WHAT IS EXPECTED: Search the material below for "Provide" and copy every line where it occurs.
· · ·
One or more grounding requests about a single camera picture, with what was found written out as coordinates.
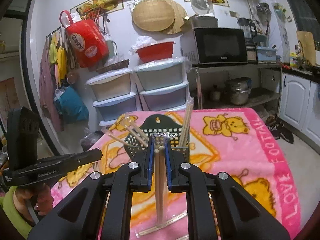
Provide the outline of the green sleeve forearm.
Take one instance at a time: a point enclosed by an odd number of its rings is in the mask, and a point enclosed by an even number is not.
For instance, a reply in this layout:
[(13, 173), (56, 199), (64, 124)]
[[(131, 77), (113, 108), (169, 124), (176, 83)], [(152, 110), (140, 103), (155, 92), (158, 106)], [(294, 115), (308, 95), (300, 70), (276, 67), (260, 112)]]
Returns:
[(1, 197), (1, 221), (4, 232), (10, 239), (27, 239), (29, 232), (33, 228), (14, 205), (14, 193), (16, 186), (13, 186)]

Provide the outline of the person's left hand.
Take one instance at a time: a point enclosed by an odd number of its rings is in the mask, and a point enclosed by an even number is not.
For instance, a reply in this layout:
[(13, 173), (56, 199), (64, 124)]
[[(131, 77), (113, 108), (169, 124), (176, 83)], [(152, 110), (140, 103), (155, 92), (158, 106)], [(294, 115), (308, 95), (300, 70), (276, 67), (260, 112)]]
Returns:
[(34, 210), (39, 216), (45, 216), (53, 209), (53, 197), (50, 187), (47, 184), (44, 184), (38, 190), (17, 187), (13, 196), (14, 206), (24, 218), (31, 220), (27, 201), (32, 198), (36, 199)]
· · ·
TASK ANSWER:
Provide the outline of the green sleeve forearm.
Provide the outline of the person's left hand.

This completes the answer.